Fue el viernes, a mediodía, cuando el doctor Kunibaldo Delirrabias vertió lentamente la solución de estricnina en el arroyo.
Un pez surgió a la superficie, muerto, panza arriba.
«Así estarás ahora tú mismo», se dijo Delirrabias, y se desperezó
contento de haber arrojado junto con el veneno los pensamientos
suicidas.
Por tercera vez en su vida miraba de este modo la muerte en la cara, y
cada vez, gracias a un oscuro presentimiento de que aún estaba llamado
para algo grande —para una venganza fiera y dilatada—, volvió a
aferrarse a la vida.
La primera vez quiso ponerle fin a su existencia cuando le robaron su
invención; después, años más tarde, cuando le despidieron de su empleo
porque no cejaba en perseguir y poner en evidencia al ladrón de su
invento, y ahora, porque…, porque…
Kunibaldo Delirrabias dio un gemido al revivir en la memoria los recuerdos de su pena.
Todo estaba perdido, todo a lo que tenía apego, todo lo que una vez
le era querido y caro. Y todo gracias al odio ciego, estrecho e
infundado. que una multitud animada de frases hechas siente centra todo
cuanto sale de la rutina.
¡Qué de cosas no habrá emprendido, ideado y propuesto!

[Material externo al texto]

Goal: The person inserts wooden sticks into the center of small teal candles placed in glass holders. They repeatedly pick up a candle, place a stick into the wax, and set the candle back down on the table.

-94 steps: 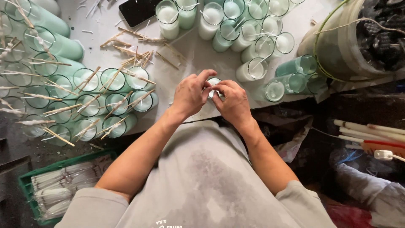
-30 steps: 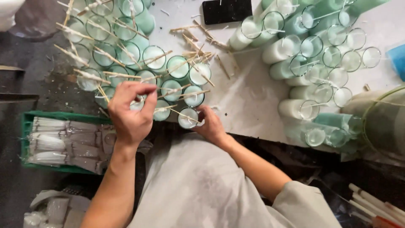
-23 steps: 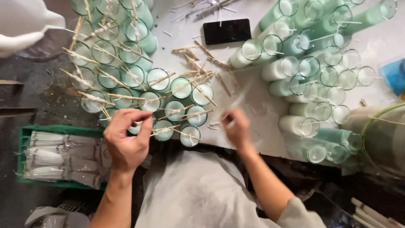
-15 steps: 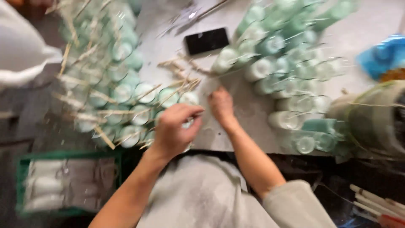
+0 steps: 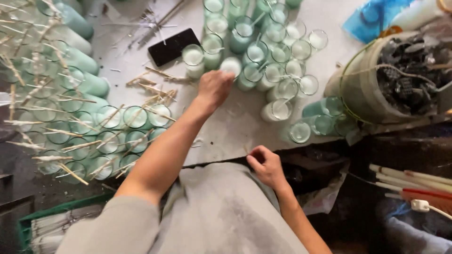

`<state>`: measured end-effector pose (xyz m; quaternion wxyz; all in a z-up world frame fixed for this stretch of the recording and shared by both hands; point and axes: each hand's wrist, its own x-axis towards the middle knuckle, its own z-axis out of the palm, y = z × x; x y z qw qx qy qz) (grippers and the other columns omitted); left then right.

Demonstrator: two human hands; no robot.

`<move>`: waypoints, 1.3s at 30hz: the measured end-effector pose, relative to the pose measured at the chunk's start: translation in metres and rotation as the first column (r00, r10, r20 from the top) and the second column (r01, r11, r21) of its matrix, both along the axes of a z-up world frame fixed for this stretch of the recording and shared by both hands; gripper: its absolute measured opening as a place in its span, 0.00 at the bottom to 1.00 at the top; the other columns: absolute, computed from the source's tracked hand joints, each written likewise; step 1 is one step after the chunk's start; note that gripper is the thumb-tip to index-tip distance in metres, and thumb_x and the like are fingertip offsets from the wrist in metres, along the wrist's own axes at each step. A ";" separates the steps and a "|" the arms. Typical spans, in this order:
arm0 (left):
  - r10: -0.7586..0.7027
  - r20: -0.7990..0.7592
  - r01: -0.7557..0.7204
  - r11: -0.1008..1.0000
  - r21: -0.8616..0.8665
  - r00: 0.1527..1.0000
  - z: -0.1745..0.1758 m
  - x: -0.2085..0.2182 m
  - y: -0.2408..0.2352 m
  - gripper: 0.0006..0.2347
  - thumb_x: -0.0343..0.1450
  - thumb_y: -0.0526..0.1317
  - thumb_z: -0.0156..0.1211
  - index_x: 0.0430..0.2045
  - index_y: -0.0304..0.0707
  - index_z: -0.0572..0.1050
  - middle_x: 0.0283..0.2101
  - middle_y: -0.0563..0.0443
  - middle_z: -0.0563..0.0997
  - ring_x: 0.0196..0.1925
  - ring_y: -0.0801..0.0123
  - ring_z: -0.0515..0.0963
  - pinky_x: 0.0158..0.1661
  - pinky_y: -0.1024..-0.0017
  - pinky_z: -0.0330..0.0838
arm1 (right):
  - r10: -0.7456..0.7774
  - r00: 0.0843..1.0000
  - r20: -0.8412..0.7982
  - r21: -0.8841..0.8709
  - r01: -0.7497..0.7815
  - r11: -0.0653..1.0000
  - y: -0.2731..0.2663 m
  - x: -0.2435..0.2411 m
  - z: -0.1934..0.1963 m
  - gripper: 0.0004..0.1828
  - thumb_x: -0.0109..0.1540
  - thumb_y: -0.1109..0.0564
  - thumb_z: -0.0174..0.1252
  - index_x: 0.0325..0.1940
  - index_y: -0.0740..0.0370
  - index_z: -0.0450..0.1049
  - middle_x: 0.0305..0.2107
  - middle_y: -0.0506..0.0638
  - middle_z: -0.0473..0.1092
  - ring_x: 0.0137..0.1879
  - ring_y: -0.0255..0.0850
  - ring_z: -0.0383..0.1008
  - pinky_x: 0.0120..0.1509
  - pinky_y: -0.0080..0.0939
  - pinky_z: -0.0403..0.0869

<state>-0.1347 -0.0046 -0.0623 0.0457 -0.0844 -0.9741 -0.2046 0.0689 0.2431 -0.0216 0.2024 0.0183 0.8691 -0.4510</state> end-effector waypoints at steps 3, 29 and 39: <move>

Pero, apenas se ponía en marcha, tenía que abandonar la tarea;
delante de él la «muralla china»; la turba de los amados prójimos y la
consigna «pero».
* * *
—…«Azote de Dios», sí, así se llama la salvación. ¡Oh
Todopoderoso, Rey de los Cielos, déjame que sea un destructor, ¡un
Atila! —hervía la ira en el corazón de Delirrabias.
Tamerlán, el Gengis Khan, que renqueando con sus huestes amarillas de
mongoles, asuela los campos de Europa; los caudillos vándalos, que sólo
encuentran sosiego en las ruinas del arte romano; todos ellos son de su
raza, mozos crudos, fuertes, nacidos en un nido de águilas.